EXERCISE:
Repeat the data word for word and skip the pictures.

(GIVEN INFORMATION begins)

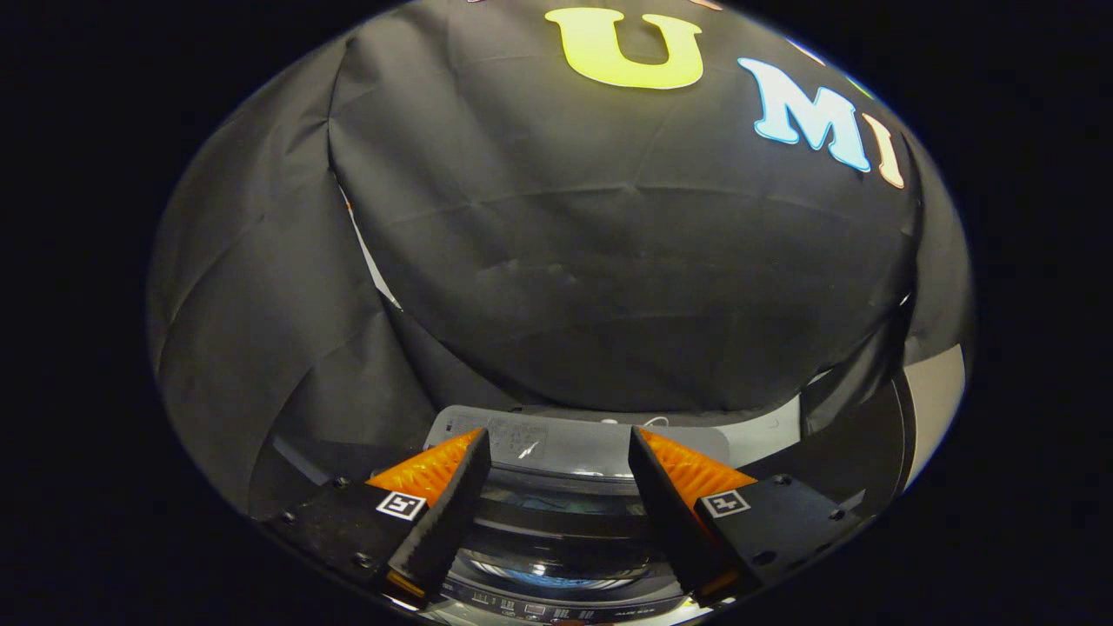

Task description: Put the clothes into the washing machine and then close the washing machine lid.

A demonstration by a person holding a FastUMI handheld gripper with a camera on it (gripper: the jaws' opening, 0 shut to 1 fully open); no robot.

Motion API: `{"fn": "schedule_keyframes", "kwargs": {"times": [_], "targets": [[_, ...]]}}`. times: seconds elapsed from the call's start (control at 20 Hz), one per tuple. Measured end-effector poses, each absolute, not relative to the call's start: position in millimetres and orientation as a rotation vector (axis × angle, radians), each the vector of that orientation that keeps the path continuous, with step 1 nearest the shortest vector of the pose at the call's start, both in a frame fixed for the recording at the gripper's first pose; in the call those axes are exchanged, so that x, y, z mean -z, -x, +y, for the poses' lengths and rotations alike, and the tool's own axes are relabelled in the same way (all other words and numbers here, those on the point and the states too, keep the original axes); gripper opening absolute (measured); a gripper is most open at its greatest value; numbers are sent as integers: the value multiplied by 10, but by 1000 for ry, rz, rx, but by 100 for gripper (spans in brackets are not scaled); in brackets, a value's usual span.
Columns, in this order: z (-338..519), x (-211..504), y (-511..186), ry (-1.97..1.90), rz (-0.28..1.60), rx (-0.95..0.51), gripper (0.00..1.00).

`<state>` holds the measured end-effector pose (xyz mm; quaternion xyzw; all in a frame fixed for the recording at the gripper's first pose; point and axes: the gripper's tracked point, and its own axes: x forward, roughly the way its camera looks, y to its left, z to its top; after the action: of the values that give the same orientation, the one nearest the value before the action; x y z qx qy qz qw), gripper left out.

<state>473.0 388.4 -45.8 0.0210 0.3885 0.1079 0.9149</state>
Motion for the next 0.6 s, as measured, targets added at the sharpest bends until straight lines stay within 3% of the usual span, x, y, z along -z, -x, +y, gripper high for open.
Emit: {"fn": "schedule_keyframes", "kwargs": {"times": [0.6], "targets": [[3880, 985, -3787, -70, 891, -243, 99]]}}
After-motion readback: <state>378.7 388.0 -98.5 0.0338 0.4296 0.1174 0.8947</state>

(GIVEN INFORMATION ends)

WRITTEN SOLUTION:
Task description: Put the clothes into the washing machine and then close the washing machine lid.

A demonstration by a person holding a FastUMI handheld gripper with a camera on it (gripper: the jaws' opening, 0 shut to 1 fully open); no robot.

Motion API: `{"fn": "schedule_keyframes", "kwargs": {"times": [_], "targets": [[_, ...]]}}`. times: seconds elapsed from the call's start (control at 20 Hz), one per tuple. Measured end-effector poses, each absolute, not relative to the call's start: position in millimetres and orientation as a rotation vector (axis × angle, radians), each the vector of that orientation that keeps the path continuous, with step 1 nearest the shortest vector of the pose at the call's start, both in a frame fixed for the recording at the gripper's first pose; in the call those axes are exchanged, so that x, y, z mean -z, -x, +y, for the poses' lengths and rotations alike, and the tool's own axes are relabelled in the same way (all other words and numbers here, those on the point and the states too, keep the original axes); gripper opening absolute (measured); a gripper is most open at its greatest value; numbers are sent as integers: the value multiplied by 10, but by 1000 for ry, rz, rx, but by 100 for gripper (spans in brackets are not scaled); in brackets, a value's usual span.
Columns, in this order: z (-338..519), x (-211..504), y (-511..186), ry (-1.97..1.90), rz (-0.28..1.60), rx (-0.95..0.51), gripper (0.00..1.00).

`<state>` holds the measured end-effector pose (xyz mm; quaternion xyzw; all in a frame fixed for the recording at the gripper's first pose; point and axes: the gripper's tracked point, and its own axes: x forward, roughly the way its camera looks, y to its left, z to its top; after the action: of the values that give the same orientation, the one nearest the value before the action; x y z qx qy qz qw), gripper left out.

<state>473.0 388.4 -45.8 0.0210 0.3885 0.1079 0.9149</state>
Motion for the next 0.6 s, as measured, targets added at the sharpest bends until straight lines stay within 3% of the usual span, x, y, z along -z, -x, +y, gripper high for open.
Emit: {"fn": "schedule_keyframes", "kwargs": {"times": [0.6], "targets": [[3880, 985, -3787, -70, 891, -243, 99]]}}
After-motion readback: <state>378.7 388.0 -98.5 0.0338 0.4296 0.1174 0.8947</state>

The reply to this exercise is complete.